There is one danger with closures: if you remember it beyond the visibility of any of the variables that it uses it may cause a crash. This danger is greatly reduced in this case because the Lambda instance has the exact same visibility as any variable it could use. If you instantiate a Lambda instance with new you should take care that it has a parent with the correct visibility, e.g.:
void myFunction() { QDialog d; //... Lambda *lambda=new Lambda( [&](){qDebug<<"title"<<d.windowTitle();} , &d); }
A slightly safer way of specifying a closure is to use the copy-syntax. By using [=] instead of [&] the variables that are used by the lambda expression are copied (the lambda knows its context by value instead of by reference), but that is not practical with non-copyable variables (like QObject instances) and it is still dangerous if the variable is a pointer - you may create a dangling pointer by copying one whose content is deleted before the lambda is.
The parentheses () in the examples above are not necessary for lambdas that take no arguments, but they make the code more readable.
Which brings us to another remaining drawback of this implementation: you have to create a new lambda wrapper class for each function signature that you want to use with a lambda. The implementation above is actually fine for 80% of all cases in which you will want to use a lambda wrapper - most signals either carry no parameters or you will not be interested in them. If you need the paramters or need a return type for the slot/lambda you have to change the implementation of the slot:
class AnotherLambda:public QObject { Q_OBJECT private: std::function<int(QPoint)>m_ptr; public: Lambda(std::function<int(QPoint)>l,QObject* parent = 0):m_ptr(l){} public slots: int call(QPoint p){ if(m_ptr)return m_ptr(p); else return 0; } };
The above lambda wrapper wraps a lambda expression (or function pointer or functor object) that expects a QPoint argument and returns an int.
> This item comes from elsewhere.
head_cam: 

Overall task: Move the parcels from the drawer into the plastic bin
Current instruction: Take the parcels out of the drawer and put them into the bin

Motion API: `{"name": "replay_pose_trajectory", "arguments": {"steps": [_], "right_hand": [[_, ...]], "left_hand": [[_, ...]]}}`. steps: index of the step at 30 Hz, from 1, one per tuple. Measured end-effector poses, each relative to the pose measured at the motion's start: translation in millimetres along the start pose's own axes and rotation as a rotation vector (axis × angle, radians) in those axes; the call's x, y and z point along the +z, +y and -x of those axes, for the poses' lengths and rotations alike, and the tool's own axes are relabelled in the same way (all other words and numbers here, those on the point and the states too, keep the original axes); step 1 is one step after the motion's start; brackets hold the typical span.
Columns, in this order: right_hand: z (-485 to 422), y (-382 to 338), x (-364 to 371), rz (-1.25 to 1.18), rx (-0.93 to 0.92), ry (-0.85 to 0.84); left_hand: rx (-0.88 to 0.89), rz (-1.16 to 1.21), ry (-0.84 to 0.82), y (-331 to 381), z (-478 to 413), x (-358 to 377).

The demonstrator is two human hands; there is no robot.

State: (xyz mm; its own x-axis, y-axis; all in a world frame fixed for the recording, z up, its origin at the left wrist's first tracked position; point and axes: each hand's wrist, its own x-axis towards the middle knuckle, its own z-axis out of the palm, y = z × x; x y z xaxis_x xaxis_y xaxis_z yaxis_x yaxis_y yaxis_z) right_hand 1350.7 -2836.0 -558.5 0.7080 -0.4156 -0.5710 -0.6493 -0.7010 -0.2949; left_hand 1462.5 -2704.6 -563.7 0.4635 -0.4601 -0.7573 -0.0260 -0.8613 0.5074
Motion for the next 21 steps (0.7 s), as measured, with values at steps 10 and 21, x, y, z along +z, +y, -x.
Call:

Unfortunately a more generic solution is not easily accomplished - the Qt meta object compiler cannot create code for templates, much less for C++-11 style variadic templates. So this code will not work:
template<typename Ret,typename...Args> class<Ret(Args...)> { Q_OBJECT private: std::function<Ret(Args...)>m_ptr; public: Lambda(std::function<Ret(Args...)>l,QObject* parent = 0):m_ptr(l){} public slots: Ret call(Args...args){ if(m_ptr)return m_ptr(args...); else return Ret(); } };
The bad news is that moc will refuse to generate code for any template classes. The good news is that moc only generates standard C++ code (albeit it does look a bit ugly at some places). So the code generated by moc can be replicated.
The effects of the Q_OBJECT macro and the code generated by moc have to be simulated through different means. In theory this ought to be very simple - in practice moc generates quite complex code. For the generic template above some slight alterations of what moc normally generated are necessary (generating dynamic instead of static data) and it takes several more variadic templates with multiple specializations to adapt to all eventualities.